Work instruction: In this exercise, every entry below is to be reproduced word for word.

Working data:
☆ ☆ ☆ ☆ ☆ ☆ ☆
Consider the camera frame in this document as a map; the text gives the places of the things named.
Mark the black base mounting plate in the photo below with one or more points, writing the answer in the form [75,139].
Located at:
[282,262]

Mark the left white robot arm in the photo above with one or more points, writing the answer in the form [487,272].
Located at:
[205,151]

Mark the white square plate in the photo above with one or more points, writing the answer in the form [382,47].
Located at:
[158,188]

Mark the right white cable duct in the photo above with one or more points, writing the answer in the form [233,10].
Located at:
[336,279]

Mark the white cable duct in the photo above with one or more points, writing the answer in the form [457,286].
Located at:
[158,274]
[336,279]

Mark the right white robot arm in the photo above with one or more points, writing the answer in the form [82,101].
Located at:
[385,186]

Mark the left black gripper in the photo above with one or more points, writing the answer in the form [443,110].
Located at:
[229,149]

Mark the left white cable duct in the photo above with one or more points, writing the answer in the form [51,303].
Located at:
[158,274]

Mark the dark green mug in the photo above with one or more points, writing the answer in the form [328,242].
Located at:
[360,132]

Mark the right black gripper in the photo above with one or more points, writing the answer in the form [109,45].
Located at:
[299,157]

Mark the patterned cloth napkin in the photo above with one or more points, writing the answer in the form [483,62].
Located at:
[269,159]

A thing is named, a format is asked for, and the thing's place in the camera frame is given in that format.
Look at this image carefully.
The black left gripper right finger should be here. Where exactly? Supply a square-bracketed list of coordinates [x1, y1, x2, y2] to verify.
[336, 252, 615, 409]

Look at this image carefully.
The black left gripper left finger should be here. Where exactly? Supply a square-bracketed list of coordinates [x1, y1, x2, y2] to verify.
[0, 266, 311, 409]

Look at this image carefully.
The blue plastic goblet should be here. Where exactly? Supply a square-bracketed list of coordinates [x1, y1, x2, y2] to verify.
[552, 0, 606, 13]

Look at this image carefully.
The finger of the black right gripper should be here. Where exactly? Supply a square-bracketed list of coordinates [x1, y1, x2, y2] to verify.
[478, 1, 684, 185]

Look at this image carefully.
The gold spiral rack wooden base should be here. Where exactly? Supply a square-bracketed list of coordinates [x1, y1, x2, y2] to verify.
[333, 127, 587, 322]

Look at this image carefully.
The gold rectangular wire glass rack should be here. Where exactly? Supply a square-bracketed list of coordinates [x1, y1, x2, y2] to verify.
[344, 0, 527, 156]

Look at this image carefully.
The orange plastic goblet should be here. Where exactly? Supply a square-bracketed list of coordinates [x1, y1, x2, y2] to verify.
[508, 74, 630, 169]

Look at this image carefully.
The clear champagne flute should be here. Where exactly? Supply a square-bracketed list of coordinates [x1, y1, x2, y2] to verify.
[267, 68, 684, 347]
☆ ☆ ☆ ☆ ☆ ☆ ☆
Task output:
Consider the camera frame in this document as a map; the text gives the places of the things named.
Mark the black base mounting plate in the photo below with one or more points, writing the answer in the form [75,139].
Located at:
[282,262]

Mark the left white robot arm in the photo above with one or more points, writing the answer in the form [487,272].
Located at:
[205,151]

Mark the white square plate in the photo above with one or more points, writing the answer in the form [382,47].
Located at:
[158,188]

Mark the right white cable duct in the photo above with one or more points, writing the answer in the form [233,10].
Located at:
[336,279]

Mark the white cable duct in the photo above with one or more points, writing the answer in the form [457,286].
Located at:
[158,274]
[336,279]

Mark the right white robot arm in the photo above with one or more points, writing the answer in the form [82,101].
Located at:
[385,186]

Mark the left black gripper in the photo above with one or more points, writing the answer in the form [443,110].
Located at:
[229,149]

Mark the left white cable duct in the photo above with one or more points, writing the answer in the form [51,303].
Located at:
[158,274]

Mark the dark green mug in the photo above with one or more points, writing the answer in the form [328,242].
Located at:
[360,132]

Mark the right black gripper in the photo above with one or more points, writing the answer in the form [109,45].
Located at:
[299,157]

Mark the patterned cloth napkin in the photo above with one or more points, writing the answer in the form [483,62].
Located at:
[269,159]

A thing is named, a format is asked for, and the thing's place in the camera frame is given in that format.
Look at this image carefully.
The black left gripper right finger should be here. Where exactly? Supply a square-bracketed list of coordinates [x1, y1, x2, y2] to verify.
[336, 252, 615, 409]

Look at this image carefully.
The black left gripper left finger should be here. Where exactly? Supply a square-bracketed list of coordinates [x1, y1, x2, y2] to verify.
[0, 266, 311, 409]

Look at this image carefully.
The blue plastic goblet should be here. Where exactly? Supply a square-bracketed list of coordinates [x1, y1, x2, y2] to verify.
[552, 0, 606, 13]

Look at this image carefully.
The finger of the black right gripper should be here. Where exactly? Supply a square-bracketed list of coordinates [x1, y1, x2, y2] to verify.
[478, 1, 684, 185]

Look at this image carefully.
The gold spiral rack wooden base should be here. Where exactly? Supply a square-bracketed list of coordinates [x1, y1, x2, y2] to verify.
[333, 127, 587, 322]

Look at this image carefully.
The gold rectangular wire glass rack should be here. Where exactly? Supply a square-bracketed list of coordinates [x1, y1, x2, y2] to verify.
[344, 0, 527, 156]

Look at this image carefully.
The orange plastic goblet should be here. Where exactly? Supply a square-bracketed list of coordinates [x1, y1, x2, y2] to verify.
[508, 74, 630, 169]

Look at this image carefully.
The clear champagne flute should be here. Where exactly? Supply a square-bracketed list of coordinates [x1, y1, x2, y2] to verify.
[267, 68, 684, 347]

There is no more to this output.